_WORK ORDER_
In the listing below, count the lines that contain the string "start", and state that number without further words.
*** Opening of DATA LISTING ***
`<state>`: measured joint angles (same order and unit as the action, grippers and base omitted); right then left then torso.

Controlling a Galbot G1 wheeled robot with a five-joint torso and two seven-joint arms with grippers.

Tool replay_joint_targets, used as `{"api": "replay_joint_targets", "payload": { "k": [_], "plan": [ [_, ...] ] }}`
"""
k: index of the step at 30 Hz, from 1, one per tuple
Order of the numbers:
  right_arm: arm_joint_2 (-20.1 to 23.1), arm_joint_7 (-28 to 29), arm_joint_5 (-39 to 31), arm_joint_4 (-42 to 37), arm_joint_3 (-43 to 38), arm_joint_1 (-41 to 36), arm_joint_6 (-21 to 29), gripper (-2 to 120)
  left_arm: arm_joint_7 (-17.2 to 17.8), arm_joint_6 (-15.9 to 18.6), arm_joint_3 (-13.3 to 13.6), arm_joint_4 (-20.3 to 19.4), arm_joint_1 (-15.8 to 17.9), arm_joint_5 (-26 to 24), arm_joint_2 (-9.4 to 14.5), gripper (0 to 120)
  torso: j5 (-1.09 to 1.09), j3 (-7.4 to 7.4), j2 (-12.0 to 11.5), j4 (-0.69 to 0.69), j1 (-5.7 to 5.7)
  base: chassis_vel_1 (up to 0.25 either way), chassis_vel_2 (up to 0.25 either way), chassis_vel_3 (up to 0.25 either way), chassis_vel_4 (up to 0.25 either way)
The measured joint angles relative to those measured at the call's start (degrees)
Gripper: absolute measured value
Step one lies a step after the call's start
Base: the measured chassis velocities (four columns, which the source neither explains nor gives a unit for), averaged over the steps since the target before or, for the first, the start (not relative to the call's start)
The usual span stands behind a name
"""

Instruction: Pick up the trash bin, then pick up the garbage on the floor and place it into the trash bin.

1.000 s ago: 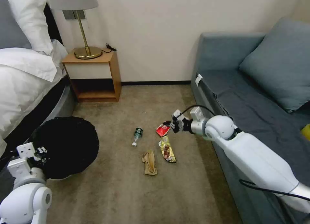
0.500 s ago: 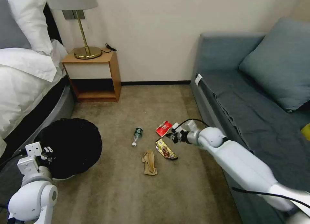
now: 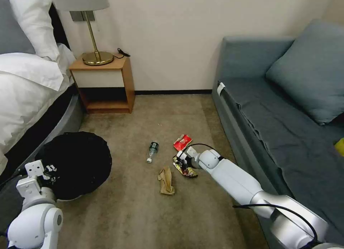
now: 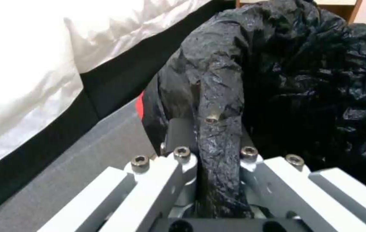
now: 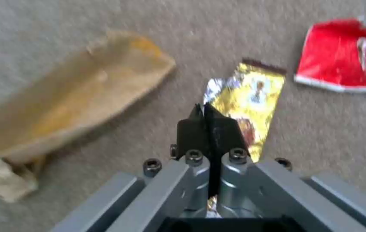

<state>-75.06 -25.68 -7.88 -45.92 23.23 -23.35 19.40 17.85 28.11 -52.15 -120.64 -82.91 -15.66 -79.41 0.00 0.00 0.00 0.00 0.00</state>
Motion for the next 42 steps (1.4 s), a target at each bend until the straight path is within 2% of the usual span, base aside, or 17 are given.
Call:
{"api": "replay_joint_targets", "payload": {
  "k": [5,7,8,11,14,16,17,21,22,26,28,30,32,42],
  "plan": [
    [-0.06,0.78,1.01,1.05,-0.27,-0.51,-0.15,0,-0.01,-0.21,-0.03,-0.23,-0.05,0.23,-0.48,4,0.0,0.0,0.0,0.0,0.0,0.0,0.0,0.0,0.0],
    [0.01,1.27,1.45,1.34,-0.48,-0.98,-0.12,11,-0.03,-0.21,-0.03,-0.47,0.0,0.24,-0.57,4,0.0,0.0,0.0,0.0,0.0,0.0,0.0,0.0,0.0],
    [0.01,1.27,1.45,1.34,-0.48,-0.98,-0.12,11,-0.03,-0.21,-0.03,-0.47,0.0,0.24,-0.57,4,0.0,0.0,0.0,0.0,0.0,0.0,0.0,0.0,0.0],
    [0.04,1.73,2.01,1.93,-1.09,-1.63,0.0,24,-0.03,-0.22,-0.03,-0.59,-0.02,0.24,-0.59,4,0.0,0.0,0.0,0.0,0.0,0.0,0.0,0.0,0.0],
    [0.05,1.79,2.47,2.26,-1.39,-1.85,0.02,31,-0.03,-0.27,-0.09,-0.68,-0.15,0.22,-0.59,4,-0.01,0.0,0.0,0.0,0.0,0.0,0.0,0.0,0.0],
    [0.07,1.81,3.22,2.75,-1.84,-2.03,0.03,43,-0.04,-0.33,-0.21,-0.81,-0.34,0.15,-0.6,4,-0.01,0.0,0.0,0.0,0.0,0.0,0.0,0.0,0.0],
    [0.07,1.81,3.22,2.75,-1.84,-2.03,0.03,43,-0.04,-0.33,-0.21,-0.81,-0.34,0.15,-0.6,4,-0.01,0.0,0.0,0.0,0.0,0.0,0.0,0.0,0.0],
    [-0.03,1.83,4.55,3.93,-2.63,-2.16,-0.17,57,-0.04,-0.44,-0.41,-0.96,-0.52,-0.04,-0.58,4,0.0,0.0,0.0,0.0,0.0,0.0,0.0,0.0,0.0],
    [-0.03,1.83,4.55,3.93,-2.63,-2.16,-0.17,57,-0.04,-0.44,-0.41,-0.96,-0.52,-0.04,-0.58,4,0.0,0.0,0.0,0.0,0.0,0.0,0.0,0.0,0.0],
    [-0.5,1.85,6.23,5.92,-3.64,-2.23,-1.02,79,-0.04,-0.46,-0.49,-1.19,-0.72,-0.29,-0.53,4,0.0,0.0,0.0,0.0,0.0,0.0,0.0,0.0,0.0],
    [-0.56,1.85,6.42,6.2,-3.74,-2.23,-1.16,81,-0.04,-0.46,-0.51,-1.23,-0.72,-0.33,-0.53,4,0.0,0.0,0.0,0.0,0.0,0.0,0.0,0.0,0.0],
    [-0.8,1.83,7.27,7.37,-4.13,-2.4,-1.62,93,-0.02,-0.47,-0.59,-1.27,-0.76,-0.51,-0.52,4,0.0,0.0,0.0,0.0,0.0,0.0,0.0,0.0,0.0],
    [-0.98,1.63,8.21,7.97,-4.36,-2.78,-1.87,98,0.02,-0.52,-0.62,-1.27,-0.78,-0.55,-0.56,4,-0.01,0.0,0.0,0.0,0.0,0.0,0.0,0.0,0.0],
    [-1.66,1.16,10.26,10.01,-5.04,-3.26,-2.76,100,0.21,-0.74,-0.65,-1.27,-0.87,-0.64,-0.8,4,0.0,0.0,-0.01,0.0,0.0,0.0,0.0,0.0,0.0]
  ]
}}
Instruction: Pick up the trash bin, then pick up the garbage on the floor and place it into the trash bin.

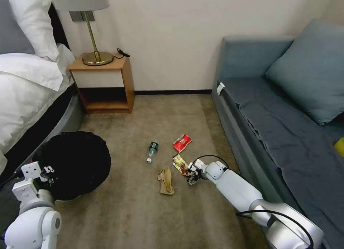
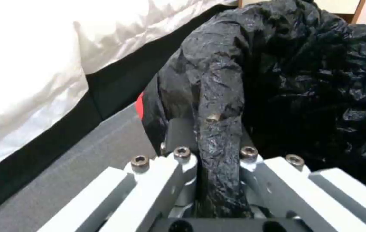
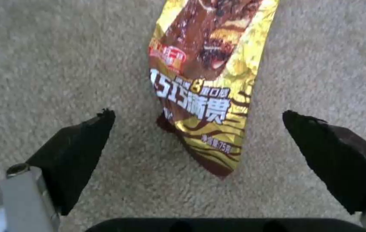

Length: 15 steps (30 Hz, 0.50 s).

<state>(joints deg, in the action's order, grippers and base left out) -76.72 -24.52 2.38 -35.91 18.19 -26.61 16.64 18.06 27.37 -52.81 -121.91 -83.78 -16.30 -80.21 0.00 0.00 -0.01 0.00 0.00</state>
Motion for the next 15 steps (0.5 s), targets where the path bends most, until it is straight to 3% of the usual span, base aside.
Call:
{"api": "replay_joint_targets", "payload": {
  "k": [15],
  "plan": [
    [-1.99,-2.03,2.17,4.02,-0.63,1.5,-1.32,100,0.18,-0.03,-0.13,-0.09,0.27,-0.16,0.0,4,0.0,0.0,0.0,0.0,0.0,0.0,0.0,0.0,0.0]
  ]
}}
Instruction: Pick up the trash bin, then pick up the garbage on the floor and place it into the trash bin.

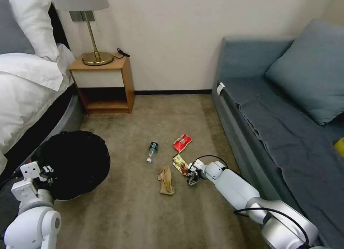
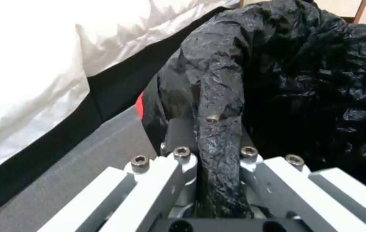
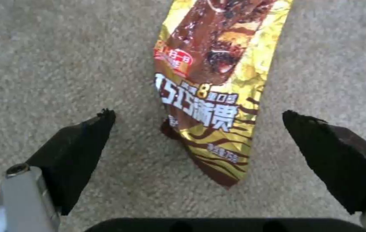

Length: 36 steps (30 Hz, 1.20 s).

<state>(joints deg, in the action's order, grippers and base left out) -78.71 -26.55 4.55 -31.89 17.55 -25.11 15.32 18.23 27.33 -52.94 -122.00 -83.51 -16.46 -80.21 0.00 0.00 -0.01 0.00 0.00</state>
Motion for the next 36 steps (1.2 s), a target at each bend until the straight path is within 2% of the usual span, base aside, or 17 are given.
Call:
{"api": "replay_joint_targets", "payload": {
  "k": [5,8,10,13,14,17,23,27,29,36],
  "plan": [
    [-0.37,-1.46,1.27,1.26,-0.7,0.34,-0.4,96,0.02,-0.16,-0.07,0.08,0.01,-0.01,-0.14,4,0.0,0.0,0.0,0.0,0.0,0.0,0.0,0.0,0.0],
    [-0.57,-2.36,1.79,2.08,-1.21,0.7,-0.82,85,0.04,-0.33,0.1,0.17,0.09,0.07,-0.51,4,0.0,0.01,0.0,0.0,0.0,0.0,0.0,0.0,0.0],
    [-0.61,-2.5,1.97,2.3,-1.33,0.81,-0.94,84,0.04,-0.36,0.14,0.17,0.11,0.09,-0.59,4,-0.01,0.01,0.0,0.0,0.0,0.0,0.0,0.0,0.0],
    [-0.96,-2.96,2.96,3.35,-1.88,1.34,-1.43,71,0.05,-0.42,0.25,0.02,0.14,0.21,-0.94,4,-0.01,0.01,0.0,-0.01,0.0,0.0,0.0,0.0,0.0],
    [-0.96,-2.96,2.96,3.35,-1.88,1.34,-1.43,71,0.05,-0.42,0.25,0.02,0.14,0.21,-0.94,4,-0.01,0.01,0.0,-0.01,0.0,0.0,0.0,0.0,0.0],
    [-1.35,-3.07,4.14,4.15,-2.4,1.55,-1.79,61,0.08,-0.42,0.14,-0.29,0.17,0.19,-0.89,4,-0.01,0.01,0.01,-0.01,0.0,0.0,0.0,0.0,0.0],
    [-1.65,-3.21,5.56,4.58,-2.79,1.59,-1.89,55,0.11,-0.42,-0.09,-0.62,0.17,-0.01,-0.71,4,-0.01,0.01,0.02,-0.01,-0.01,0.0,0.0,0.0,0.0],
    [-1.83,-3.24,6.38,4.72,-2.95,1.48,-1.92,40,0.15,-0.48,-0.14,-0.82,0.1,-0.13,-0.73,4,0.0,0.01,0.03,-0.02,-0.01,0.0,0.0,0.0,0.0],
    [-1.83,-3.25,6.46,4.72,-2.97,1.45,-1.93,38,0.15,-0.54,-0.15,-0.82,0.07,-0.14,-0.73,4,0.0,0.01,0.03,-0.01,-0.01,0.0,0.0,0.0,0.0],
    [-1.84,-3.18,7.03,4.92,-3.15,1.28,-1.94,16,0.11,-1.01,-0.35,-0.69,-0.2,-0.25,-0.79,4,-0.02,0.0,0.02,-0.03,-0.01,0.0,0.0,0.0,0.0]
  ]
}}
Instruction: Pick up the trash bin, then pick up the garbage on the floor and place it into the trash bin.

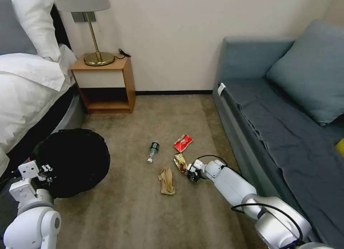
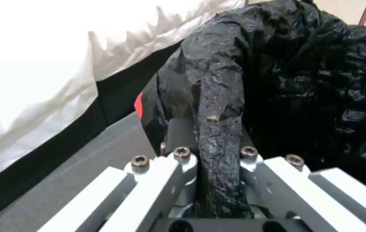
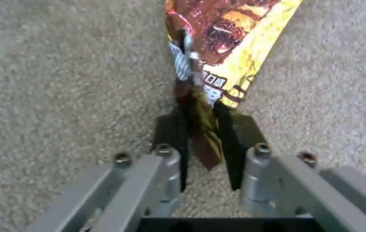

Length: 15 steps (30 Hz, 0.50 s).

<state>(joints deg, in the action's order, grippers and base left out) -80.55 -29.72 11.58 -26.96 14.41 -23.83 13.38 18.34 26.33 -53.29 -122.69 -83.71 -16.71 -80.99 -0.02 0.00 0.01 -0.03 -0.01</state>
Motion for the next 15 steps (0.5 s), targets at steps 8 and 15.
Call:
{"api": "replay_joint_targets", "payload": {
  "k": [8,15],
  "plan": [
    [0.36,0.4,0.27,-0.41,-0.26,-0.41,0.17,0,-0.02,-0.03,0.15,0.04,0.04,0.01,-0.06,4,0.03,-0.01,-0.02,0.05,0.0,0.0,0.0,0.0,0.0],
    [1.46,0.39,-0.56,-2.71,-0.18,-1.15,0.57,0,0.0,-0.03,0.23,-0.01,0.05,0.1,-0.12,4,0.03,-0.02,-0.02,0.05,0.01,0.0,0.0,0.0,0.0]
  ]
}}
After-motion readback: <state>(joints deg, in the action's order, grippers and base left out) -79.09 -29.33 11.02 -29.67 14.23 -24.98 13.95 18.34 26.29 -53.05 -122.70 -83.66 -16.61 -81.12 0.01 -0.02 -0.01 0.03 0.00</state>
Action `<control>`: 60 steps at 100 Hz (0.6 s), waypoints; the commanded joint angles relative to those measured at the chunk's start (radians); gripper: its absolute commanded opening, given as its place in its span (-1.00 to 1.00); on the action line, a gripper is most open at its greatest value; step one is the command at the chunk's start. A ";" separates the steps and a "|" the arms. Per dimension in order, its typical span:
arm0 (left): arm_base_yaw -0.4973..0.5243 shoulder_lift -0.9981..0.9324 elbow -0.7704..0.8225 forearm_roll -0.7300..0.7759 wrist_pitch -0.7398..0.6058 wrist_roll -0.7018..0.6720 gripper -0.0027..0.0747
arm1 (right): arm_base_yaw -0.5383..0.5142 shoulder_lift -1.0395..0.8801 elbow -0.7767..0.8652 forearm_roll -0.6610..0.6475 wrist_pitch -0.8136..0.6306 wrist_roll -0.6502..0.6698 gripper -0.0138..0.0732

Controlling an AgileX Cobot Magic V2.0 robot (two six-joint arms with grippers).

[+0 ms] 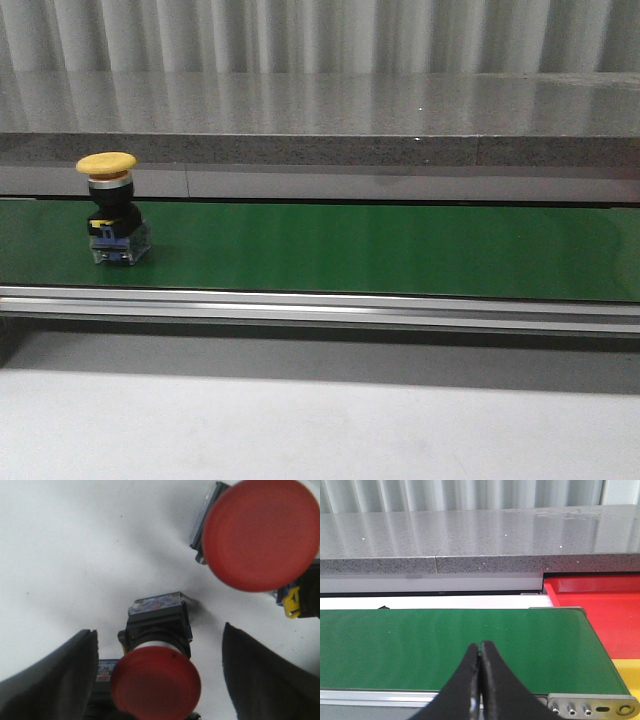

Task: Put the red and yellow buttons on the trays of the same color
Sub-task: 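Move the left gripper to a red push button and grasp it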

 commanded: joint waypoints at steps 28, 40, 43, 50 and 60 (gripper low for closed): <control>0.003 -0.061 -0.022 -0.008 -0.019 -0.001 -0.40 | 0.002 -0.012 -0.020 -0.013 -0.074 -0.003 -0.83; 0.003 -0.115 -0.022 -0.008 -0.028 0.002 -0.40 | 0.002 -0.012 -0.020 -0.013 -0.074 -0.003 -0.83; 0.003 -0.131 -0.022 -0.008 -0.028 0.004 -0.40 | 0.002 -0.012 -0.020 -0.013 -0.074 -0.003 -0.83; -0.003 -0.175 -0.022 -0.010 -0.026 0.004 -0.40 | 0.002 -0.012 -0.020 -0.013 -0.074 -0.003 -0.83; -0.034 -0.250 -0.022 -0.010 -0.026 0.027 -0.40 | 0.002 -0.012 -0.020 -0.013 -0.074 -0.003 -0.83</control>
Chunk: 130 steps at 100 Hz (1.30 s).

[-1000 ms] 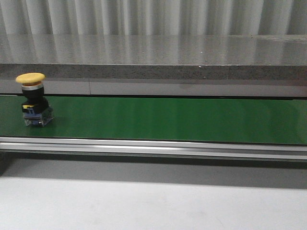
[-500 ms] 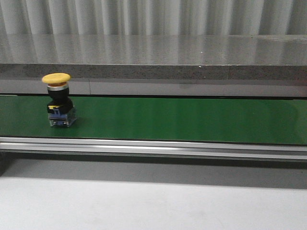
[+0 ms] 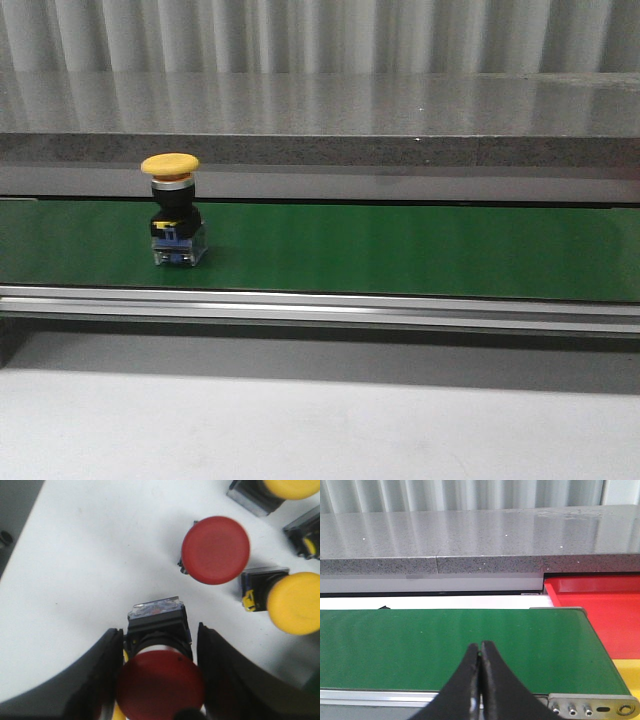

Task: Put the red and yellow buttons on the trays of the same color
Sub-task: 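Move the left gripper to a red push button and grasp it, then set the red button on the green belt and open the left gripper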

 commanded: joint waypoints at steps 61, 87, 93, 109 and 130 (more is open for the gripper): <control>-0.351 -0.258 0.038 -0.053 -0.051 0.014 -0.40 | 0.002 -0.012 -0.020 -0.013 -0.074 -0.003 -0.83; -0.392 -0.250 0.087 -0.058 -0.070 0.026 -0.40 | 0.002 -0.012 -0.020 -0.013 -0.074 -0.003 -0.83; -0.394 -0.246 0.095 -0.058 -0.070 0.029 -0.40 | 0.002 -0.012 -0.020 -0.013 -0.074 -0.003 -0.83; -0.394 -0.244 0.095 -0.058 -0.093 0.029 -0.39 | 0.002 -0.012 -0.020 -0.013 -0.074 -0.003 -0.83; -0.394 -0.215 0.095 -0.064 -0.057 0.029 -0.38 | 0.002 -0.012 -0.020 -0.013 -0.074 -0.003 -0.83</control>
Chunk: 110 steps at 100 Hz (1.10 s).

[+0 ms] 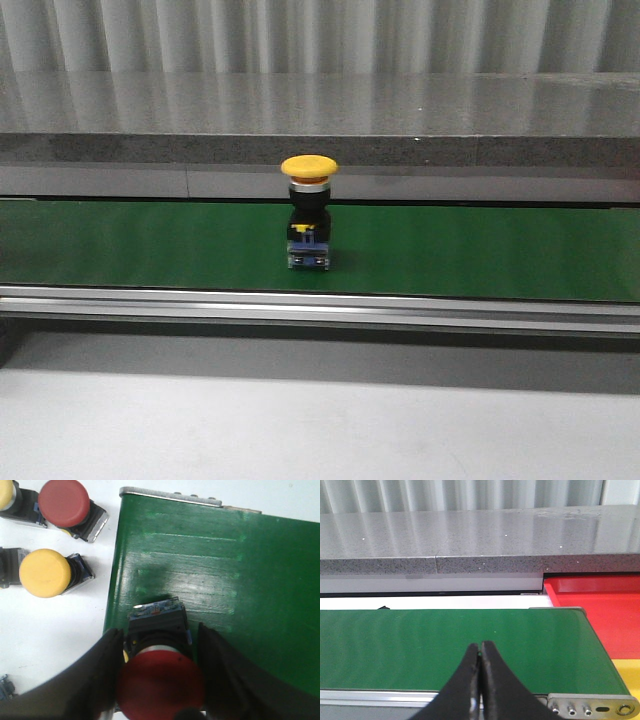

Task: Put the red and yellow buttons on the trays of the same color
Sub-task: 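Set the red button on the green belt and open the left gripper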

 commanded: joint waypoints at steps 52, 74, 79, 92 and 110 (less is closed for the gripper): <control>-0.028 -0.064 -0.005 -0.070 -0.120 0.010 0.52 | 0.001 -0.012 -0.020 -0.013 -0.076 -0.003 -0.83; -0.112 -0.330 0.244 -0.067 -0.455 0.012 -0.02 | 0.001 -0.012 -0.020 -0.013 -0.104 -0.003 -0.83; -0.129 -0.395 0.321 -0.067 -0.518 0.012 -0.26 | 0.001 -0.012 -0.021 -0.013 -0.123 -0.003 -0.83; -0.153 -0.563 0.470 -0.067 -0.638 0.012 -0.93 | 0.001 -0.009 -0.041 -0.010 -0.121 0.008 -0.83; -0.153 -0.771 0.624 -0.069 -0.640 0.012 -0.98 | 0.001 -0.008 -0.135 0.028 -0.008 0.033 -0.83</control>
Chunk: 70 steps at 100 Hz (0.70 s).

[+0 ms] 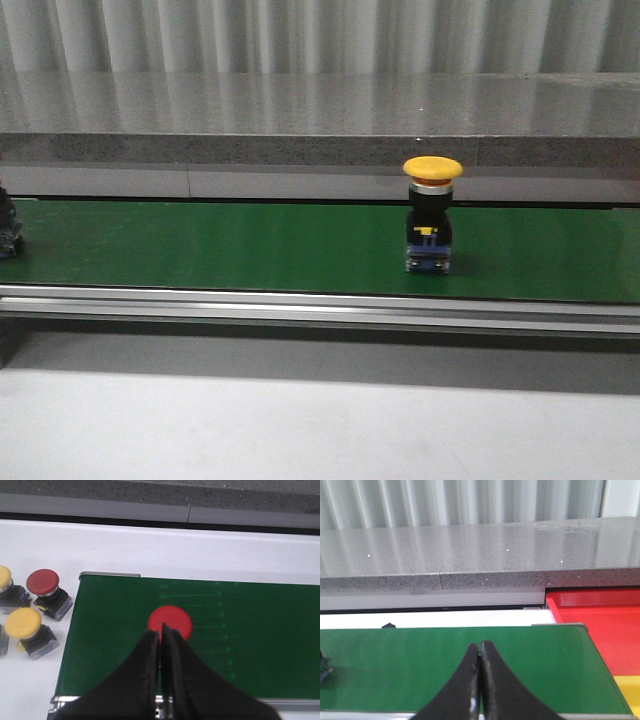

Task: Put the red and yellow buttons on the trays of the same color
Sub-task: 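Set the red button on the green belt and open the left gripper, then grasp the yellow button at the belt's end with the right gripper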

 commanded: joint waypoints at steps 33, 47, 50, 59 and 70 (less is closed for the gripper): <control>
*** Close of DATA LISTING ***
_WRITTEN ANSWER_
4